A particularly notable partisan of the go-slow approach is Panetta, who has insisted that authorities ‘should take the necessary time to assess the impact of our rate hikes and of phasing out the TLTROs’ and ‘should ensure that TLTRO repayments have been absorbed before we stop fully reinvesting the principal payments from maturing securities’.

He is not alone, with de Cos also having spoken of ‘first allowing markets to absorb significant TLTRO III repayments’ before full APP reinvestments end, and of the ‘need first to draw lessons’ from the effect on the balance sheet of last month’s TLTRO decision.

But here again, we see at least some resistance. Kazāks has said that he ‘would refrain from that specific sequencing of instruments’ and in general is not warm to the idea of communicating any precise sequence of steps.

Wunsch, though also generally sceptical of forward guidance, might meet de Cos and Panetta halfway, given his proposal to assess shortly into the QT exercise whether ‘there’s enough absorption capacity in the market’ before picking up the pace.

Even so, Panetta could be hard to satisfy. Not only does he want to ‘continually monitor the market response to our measures and consider the feedback between our different instruments’, but he has also suggested ‘a controlled reduction – whereby only redemptions above a cap are not rolled over’.

Considering how successfully the Governing Council overcame the hesitancy of the doves to hike interest rates, we doubt any of the various objections or the general reluctance of some member will slow things down much. Indeed, the apparently universal preference to be careful should help make for common ground on which to proceed.

Still, one thing we think we can rule out is that QT starts this year. That is based not only on all the above, but also on communication from Lagarde, who has said that informing observers about the key QT principles, due 24 days from today, ‘has to be of course in advance of the decision to implement and to roll out this reduction’ of the balance sheet.
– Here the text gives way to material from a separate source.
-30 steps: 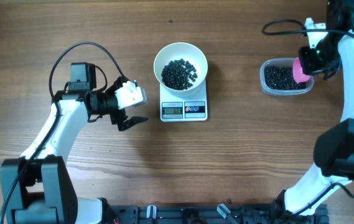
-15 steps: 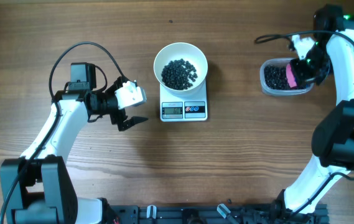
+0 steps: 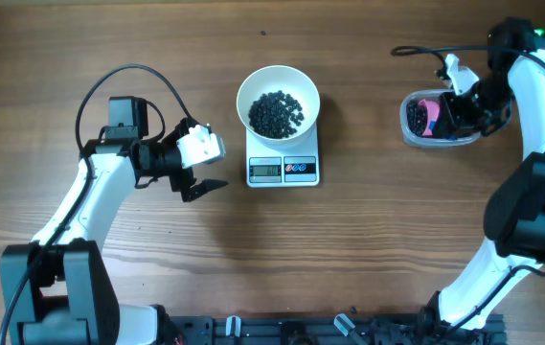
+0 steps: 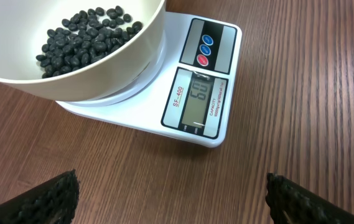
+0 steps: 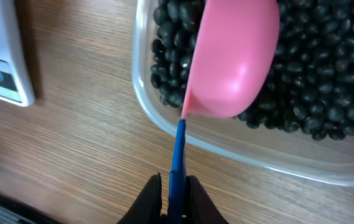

When it does start – and 1Q is probably doable – then QT may be devoid of some of the surprises that have been part of the rate hiking cycle. This we say in view of the apparently shared desire for predictability.

This has been articulated explicitly not only, as noted above, by Lagarde (‘a measured and predictable way’), but also by de Cos (‘very gradual and predictable’), Knot (‘predictable, like watching paint dry’) and Villeroy (‘orderly, announced cautiously and well in advance’).